AVAILABLE RECORDS:
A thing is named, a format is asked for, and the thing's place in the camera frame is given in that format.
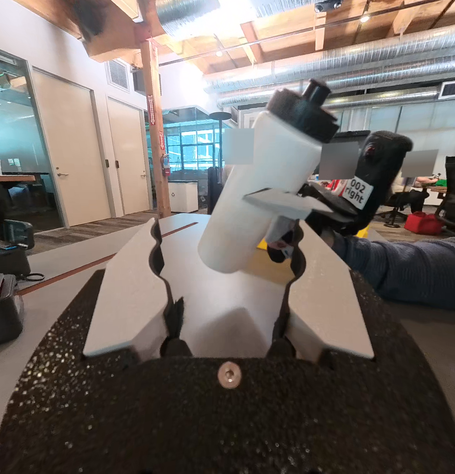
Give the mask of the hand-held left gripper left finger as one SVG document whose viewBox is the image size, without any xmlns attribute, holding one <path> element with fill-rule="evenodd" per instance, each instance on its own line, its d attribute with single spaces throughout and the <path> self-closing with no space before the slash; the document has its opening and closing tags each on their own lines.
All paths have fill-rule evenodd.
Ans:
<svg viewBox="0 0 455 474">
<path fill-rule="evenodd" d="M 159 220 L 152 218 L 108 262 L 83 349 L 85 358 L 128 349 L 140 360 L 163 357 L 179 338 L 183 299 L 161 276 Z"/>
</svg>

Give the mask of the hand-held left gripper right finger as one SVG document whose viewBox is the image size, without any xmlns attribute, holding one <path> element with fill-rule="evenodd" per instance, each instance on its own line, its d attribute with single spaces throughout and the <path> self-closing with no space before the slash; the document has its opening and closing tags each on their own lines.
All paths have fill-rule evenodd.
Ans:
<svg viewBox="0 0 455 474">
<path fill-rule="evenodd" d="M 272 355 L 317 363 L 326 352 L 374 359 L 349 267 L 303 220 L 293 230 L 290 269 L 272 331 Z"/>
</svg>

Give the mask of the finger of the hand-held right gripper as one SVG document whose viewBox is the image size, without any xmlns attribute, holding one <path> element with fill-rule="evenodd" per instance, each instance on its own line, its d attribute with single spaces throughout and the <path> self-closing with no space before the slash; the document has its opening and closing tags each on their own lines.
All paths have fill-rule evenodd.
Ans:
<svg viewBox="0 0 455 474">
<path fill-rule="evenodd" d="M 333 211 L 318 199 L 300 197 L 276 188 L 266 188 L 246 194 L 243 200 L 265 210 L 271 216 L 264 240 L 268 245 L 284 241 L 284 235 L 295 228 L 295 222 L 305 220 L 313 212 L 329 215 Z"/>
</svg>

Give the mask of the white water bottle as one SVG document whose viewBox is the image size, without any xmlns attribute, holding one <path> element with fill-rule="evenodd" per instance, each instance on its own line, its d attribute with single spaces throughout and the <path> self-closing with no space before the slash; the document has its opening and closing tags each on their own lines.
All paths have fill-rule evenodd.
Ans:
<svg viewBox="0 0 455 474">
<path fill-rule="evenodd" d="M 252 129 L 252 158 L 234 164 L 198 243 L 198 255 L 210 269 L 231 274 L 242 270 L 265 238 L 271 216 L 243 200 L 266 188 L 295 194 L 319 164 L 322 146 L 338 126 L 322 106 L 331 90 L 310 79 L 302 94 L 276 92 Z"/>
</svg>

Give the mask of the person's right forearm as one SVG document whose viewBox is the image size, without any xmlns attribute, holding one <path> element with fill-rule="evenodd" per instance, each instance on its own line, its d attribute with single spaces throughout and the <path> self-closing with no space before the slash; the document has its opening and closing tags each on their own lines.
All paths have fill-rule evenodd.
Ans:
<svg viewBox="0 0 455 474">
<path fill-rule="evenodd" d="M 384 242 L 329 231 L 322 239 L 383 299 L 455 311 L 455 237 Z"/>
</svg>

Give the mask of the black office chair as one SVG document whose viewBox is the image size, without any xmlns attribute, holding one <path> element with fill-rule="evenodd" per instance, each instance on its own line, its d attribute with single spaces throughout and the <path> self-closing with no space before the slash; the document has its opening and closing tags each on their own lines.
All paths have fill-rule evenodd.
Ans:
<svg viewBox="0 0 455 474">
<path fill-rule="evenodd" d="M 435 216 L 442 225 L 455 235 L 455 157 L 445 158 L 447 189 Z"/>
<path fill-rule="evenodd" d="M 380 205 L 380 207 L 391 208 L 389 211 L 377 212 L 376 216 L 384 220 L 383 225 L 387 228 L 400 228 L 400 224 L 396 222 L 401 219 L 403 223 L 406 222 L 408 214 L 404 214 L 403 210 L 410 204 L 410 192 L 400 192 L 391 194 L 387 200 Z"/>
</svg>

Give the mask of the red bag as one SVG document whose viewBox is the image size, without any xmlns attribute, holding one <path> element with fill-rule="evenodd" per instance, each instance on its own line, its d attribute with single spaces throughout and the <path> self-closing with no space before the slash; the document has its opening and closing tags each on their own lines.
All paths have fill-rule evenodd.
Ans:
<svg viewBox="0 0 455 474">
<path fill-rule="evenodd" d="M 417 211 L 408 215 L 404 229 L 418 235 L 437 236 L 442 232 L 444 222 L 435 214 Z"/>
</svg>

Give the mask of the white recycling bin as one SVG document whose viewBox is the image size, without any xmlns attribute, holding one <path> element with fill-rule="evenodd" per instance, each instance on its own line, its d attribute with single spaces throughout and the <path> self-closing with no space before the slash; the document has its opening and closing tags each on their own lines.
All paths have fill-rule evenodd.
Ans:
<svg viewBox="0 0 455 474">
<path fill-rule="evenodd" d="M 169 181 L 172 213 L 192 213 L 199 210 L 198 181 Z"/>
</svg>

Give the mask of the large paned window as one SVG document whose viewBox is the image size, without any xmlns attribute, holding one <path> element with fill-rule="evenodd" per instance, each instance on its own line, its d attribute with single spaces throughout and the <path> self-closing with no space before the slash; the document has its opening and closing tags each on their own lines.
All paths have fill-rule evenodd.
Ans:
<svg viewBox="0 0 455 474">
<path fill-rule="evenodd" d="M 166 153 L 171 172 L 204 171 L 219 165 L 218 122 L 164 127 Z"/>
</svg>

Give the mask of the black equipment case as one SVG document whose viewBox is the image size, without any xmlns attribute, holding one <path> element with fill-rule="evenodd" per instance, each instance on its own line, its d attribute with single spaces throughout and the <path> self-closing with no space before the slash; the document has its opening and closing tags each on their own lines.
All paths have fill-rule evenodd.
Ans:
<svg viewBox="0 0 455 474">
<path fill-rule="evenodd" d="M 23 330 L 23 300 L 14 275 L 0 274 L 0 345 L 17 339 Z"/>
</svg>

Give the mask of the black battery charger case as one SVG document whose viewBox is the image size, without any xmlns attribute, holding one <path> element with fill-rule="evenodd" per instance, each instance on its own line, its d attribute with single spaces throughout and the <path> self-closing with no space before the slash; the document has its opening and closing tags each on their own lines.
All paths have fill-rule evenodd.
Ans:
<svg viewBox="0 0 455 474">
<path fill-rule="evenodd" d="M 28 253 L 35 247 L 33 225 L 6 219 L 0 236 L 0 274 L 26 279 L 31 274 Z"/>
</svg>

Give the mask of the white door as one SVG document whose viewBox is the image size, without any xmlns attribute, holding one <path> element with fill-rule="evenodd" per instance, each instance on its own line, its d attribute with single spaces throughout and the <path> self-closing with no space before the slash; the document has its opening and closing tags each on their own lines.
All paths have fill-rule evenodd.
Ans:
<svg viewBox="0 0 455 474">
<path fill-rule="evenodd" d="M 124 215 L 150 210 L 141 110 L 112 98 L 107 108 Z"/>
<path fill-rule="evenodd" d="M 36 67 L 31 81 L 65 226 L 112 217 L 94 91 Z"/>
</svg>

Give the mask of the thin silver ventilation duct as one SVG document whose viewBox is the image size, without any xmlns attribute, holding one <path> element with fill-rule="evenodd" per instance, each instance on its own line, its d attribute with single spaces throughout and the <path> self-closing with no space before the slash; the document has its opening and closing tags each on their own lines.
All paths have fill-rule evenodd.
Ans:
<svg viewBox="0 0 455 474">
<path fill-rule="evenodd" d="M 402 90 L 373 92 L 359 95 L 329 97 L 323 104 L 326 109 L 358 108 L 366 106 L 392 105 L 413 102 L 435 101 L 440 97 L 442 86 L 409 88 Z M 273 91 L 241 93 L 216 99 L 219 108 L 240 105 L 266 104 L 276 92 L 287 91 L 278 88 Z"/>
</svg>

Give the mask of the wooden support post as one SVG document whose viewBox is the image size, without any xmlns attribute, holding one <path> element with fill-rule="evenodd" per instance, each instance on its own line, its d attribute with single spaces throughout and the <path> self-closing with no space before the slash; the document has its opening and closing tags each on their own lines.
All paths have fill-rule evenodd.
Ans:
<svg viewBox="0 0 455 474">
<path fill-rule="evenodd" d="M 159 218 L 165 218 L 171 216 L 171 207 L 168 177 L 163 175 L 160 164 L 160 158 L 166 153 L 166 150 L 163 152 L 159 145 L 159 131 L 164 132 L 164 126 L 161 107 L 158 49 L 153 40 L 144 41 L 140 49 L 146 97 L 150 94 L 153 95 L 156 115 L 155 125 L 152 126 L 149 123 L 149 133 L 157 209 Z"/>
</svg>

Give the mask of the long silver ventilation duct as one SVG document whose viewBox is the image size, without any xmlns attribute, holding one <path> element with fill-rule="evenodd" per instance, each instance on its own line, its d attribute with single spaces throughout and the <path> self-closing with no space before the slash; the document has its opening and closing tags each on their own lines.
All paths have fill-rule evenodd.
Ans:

WHAT TO PRODUCE:
Lines of the data that include the string "held" are to be counted; report the total by itself.

TASK SOLUTION:
3